牛の首エフェクト

子どもの王様 (ミステリーランド)

子どもの王様 (ミステリーランド)

 殊能将之『子どもの王様』読了。
 ……しまった、牛の首エフェクトが発動した。牛の首エフェクトというのは僕がたった今作った言葉なのでご存知ないかもしれないが、要は読前に期待しすぎたせいで実際に読んだ時の楽しみが減衰してしまった、ということだ*1。これを防ぐには出来るだけ事前に情報を仕入れず、期待しないで読むべきなのだが、情報がなければそもそも手を伸ばさないわけで、何事もバランスが肝心、とアリストテレスも言っている。
 まあそういった不幸な出逢いをしてしまったものの、とても志の高い作品であるのは確かである。

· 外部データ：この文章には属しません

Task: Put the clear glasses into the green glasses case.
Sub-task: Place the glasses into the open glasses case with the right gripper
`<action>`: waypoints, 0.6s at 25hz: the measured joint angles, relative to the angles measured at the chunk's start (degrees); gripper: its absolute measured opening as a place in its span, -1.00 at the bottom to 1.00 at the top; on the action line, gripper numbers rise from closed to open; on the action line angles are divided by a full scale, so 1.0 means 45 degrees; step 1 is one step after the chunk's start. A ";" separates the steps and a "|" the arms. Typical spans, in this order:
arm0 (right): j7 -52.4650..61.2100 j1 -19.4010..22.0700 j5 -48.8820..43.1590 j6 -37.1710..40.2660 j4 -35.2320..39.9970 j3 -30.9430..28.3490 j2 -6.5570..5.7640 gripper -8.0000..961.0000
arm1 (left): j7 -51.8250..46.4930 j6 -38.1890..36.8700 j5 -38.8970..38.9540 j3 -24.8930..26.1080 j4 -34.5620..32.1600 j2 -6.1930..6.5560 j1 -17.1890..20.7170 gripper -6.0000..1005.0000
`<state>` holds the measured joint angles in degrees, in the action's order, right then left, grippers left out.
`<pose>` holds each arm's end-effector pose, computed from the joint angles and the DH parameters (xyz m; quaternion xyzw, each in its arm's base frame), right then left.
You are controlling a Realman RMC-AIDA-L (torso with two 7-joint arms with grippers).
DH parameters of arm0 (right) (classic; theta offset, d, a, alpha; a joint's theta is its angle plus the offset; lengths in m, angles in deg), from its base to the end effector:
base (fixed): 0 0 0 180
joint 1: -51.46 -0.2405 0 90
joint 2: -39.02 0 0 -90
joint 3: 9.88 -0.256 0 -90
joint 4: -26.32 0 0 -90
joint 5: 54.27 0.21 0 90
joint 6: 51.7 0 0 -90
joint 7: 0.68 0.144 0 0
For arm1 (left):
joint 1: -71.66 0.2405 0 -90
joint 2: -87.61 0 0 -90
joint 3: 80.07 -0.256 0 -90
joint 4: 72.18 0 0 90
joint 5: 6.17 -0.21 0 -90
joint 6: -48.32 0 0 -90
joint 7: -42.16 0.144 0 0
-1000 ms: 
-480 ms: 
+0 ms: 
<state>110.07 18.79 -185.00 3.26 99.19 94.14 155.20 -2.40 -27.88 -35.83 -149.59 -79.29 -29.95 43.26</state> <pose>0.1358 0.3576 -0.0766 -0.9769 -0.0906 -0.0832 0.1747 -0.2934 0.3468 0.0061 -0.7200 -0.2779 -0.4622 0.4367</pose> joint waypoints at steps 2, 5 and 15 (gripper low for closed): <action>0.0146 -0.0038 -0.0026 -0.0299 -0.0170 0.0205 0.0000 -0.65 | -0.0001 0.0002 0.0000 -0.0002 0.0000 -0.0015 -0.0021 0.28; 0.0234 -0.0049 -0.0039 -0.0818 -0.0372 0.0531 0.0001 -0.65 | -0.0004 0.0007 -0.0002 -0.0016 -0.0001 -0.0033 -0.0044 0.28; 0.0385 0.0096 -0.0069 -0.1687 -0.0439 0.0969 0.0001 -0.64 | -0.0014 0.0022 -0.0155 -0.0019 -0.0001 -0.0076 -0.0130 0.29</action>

キーワードは“身も蓋もなさ”。『かつて子どもだったあなたと少年少女のための"ミステリーランド"』と銘打たれたシリーズの第一弾として刊行され、その通り児童文学の体をとっておきながら、そこで描かれる事件には全く情緒がない。特撮ヒーローの幻想や夢物語に浸る小学生が直面したのは、あまりにも現実的で、どこにでもある、夢もロマンもない悲劇なのだ。“子どもの王様”がするような悪事には、正義の味方は介入しない。なんともうすら寒く、容赦のない話ではないですか。
 評価:【A】【心】
 最近【心】付きの作品によく出会う。良いことだ。

*1:牛の首とは、小松左京の短編に出てくる、誰もその内容を知らない怪談。中身が分からない怪談が一番怖いのよー、ということ。